§ **PROBLEM**:
Only the lines from the start of the data through the one containing "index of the" belong in your answer; return them exactly.

STORED DATA section start

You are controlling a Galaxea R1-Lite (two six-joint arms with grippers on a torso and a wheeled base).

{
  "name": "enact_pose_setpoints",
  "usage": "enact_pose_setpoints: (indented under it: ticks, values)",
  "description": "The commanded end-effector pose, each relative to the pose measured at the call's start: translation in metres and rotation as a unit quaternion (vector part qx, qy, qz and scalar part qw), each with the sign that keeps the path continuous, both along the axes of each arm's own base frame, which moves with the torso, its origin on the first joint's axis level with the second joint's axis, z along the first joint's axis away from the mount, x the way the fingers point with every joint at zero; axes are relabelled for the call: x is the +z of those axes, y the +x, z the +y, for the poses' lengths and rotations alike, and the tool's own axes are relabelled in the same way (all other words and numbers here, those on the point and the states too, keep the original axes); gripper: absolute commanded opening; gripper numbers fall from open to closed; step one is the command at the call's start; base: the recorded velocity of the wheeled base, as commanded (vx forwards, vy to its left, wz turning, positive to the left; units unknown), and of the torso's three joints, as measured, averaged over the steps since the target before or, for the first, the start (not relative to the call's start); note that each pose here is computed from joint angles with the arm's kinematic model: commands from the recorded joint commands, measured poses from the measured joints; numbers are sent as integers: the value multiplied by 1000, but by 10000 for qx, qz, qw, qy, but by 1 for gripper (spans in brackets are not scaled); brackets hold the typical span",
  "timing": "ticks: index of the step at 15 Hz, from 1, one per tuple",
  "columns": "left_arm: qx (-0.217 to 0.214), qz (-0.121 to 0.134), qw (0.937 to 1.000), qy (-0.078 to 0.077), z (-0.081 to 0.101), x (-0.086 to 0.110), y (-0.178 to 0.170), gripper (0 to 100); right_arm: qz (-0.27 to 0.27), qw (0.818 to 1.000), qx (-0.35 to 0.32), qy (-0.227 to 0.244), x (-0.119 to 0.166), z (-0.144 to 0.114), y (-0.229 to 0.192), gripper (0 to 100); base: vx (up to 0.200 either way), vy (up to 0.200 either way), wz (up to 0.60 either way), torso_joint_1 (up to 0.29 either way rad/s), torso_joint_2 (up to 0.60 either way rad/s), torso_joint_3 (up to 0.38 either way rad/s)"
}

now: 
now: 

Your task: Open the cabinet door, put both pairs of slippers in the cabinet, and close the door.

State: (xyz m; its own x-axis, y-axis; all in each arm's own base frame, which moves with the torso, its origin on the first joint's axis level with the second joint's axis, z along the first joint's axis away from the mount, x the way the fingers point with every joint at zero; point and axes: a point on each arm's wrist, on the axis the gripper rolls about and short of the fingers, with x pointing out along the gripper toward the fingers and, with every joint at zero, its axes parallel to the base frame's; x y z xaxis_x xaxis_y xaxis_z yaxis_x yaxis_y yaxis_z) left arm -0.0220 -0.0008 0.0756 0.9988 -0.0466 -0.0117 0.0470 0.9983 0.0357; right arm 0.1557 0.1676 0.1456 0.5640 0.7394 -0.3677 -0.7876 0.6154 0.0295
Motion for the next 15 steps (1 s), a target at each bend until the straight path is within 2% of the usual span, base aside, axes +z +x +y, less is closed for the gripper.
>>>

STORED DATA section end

§ **ANSWER FOR THE TASK**:
You are controlling a Galaxea R1-Lite (two six-joint arms with grippers on a torso and a wheeled base).

{
  "name": "enact_pose_setpoints",
  "usage": "enact_pose_setpoints: (indented under it: ticks, values)",
  "description": "The commanded end-effector pose, each relative to the pose measured at the call's start: translation in metres and rotation as a unit quaternion (vector part qx, qy, qz and scalar part qw), each with the sign that keeps the path continuous, both along the axes of each arm's own base frame, which moves with the torso, its origin on the first joint's axis level with the second joint's axis, z along the first joint's axis away from the mount, x the way the fingers point with every joint at zero; axes are relabelled for the call: x is the +z of those axes, y the +x, z the +y, for the poses' lengths and rotations alike, and the tool's own axes are relabelled in the same way (all other words and numbers here, those on the point and the states too, keep the original axes); gripper: absolute commanded opening; gripper numbers fall from open to closed; step one is the command at the call's start; base: the recorded velocity of the wheeled base, as commanded (vx forwards, vy to its left, wz turning, positive to the left; units unknown), and of the torso's three joints, as measured, averaged over the steps since the target before or, for the first, the start (not relative to the call's start); note that each pose here is computed from joint angles with the arm's kinematic model: commands from the recorded joint commands, measured poses from the measured joints; numbers are sent as integers: the value multiplied by 1000, but by 10000 for qx, qz, qw, qy, but by 1 for gripper (spans in brackets are not scaled); brackets hold the typical span",
  "timing": "ticks: index of the step at 15 Hz, from 1, one per tuple",

The required output has now been supplied.